• **What needs to be done**: Would you count the lines below that contain the string "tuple" and reply with that number only?
── Entries shown ──
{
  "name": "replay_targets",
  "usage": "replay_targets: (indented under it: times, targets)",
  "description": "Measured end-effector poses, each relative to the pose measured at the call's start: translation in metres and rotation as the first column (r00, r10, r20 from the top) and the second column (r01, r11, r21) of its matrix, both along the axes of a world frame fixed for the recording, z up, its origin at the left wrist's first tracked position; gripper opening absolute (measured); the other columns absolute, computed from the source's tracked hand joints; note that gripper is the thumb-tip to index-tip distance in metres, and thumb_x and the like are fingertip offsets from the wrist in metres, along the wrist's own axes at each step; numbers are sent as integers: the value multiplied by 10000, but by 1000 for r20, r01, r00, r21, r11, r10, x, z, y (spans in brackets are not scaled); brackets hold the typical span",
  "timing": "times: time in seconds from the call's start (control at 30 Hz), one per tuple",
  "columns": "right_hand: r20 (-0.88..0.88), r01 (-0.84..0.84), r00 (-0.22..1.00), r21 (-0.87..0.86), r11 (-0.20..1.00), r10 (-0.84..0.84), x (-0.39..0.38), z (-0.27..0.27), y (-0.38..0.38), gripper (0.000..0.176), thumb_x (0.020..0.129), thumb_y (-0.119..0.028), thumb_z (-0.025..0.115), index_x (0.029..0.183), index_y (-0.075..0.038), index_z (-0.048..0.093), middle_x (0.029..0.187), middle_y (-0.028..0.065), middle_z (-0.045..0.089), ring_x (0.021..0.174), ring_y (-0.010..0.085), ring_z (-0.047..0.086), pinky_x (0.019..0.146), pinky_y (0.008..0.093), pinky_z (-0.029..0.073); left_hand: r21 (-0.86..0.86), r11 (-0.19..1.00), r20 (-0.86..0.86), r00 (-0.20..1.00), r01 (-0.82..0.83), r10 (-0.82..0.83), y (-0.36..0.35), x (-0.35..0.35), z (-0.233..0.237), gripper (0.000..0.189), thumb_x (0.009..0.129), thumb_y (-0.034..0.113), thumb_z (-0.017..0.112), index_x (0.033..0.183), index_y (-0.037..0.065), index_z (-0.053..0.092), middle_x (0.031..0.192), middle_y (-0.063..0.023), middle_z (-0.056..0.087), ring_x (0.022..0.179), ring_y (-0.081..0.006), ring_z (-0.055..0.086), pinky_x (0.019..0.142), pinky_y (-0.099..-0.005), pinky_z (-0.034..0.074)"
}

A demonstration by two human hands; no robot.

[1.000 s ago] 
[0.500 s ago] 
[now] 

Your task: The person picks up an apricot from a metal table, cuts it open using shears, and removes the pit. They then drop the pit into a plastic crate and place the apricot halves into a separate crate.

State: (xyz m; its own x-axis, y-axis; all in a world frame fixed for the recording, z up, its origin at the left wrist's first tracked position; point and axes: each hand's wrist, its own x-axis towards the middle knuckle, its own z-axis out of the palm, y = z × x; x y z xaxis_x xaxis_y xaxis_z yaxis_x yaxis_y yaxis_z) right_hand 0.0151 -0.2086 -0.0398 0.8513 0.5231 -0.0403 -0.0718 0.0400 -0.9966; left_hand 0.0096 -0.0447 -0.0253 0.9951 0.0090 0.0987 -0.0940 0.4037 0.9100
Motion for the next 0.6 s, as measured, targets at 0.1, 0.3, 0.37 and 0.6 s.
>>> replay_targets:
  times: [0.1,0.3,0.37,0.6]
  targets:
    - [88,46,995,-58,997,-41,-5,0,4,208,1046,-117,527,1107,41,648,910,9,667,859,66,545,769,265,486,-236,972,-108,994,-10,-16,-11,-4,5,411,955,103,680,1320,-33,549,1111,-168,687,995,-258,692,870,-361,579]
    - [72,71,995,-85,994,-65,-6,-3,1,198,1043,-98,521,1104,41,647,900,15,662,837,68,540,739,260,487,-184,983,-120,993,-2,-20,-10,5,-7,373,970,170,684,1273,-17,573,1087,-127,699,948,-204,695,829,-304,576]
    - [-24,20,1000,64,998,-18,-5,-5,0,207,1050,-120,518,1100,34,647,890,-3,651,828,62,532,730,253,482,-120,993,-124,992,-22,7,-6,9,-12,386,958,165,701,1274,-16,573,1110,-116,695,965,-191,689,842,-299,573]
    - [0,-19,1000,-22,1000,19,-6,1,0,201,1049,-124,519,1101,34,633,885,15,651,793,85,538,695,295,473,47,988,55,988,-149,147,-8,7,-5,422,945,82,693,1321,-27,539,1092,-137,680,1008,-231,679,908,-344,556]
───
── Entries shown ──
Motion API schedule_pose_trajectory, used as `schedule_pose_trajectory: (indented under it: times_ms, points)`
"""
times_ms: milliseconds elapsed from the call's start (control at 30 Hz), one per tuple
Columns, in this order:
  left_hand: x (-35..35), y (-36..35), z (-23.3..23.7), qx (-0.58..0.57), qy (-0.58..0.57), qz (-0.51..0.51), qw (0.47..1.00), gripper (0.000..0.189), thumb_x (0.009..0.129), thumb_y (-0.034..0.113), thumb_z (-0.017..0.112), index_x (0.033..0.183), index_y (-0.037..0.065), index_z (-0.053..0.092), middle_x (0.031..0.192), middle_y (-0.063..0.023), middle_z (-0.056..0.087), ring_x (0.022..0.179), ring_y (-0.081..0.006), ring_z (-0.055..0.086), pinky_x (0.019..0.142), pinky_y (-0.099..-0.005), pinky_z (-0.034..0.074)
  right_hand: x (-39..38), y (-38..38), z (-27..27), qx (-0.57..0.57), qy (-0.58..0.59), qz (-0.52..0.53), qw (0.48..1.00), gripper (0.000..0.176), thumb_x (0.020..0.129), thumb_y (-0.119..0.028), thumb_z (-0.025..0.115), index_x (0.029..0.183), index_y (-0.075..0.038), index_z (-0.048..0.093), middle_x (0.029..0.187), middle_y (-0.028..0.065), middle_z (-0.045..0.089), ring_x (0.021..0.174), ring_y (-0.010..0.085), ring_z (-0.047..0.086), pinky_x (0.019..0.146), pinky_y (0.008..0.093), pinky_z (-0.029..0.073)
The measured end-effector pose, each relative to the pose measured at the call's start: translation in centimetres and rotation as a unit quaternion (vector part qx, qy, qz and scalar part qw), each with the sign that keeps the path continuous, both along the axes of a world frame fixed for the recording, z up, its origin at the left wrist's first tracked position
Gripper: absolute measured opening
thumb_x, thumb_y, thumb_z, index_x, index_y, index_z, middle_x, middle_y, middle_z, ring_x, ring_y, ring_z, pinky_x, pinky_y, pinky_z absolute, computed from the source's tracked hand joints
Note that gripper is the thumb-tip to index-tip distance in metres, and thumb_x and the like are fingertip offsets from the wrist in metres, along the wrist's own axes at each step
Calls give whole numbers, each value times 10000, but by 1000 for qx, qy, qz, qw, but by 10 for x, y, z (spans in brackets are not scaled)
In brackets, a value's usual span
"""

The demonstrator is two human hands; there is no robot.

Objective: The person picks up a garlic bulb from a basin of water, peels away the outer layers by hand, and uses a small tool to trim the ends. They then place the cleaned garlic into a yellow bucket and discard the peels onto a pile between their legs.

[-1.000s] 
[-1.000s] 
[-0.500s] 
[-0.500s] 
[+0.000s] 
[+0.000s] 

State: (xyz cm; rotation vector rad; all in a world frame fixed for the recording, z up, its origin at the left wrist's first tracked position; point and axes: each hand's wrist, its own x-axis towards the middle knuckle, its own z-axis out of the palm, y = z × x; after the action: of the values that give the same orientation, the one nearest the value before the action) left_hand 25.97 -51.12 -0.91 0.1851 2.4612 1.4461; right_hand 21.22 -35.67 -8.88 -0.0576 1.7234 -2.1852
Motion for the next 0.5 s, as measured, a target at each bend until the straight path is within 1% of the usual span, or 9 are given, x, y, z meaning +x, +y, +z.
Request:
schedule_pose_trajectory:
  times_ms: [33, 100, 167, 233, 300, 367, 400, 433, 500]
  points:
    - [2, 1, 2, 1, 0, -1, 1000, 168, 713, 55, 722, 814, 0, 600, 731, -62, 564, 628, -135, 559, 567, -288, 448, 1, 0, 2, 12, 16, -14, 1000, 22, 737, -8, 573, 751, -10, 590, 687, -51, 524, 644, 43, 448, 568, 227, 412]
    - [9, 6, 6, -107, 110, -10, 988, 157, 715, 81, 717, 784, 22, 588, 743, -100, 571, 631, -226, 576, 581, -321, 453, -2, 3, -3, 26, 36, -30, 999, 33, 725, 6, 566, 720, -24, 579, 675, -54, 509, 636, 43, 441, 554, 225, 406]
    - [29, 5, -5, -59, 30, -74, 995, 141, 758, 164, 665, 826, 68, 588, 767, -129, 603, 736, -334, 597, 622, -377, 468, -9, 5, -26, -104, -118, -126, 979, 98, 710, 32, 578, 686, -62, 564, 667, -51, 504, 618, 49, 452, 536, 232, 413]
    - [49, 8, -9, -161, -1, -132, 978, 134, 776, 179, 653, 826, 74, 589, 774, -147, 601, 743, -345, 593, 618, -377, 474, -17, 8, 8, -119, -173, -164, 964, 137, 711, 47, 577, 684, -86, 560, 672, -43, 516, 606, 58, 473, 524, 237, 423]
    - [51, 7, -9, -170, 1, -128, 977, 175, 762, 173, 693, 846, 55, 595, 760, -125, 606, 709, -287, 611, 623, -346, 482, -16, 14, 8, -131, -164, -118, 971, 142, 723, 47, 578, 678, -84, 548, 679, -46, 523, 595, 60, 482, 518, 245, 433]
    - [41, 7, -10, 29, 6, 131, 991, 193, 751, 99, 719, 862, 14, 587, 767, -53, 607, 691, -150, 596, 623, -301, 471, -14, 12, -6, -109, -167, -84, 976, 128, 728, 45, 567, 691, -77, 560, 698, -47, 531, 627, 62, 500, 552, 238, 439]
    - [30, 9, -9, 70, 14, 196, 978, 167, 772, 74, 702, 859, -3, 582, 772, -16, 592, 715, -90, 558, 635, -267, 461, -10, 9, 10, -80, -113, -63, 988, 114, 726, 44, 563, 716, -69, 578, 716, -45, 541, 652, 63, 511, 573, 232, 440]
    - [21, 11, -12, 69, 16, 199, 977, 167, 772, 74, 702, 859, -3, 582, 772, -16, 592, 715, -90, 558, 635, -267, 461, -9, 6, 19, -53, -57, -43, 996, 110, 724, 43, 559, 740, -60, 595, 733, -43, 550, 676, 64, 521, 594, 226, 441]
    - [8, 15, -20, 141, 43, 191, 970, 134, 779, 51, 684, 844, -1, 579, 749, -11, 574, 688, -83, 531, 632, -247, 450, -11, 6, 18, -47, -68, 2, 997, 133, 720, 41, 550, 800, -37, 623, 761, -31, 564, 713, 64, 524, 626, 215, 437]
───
• **Your solution**: 2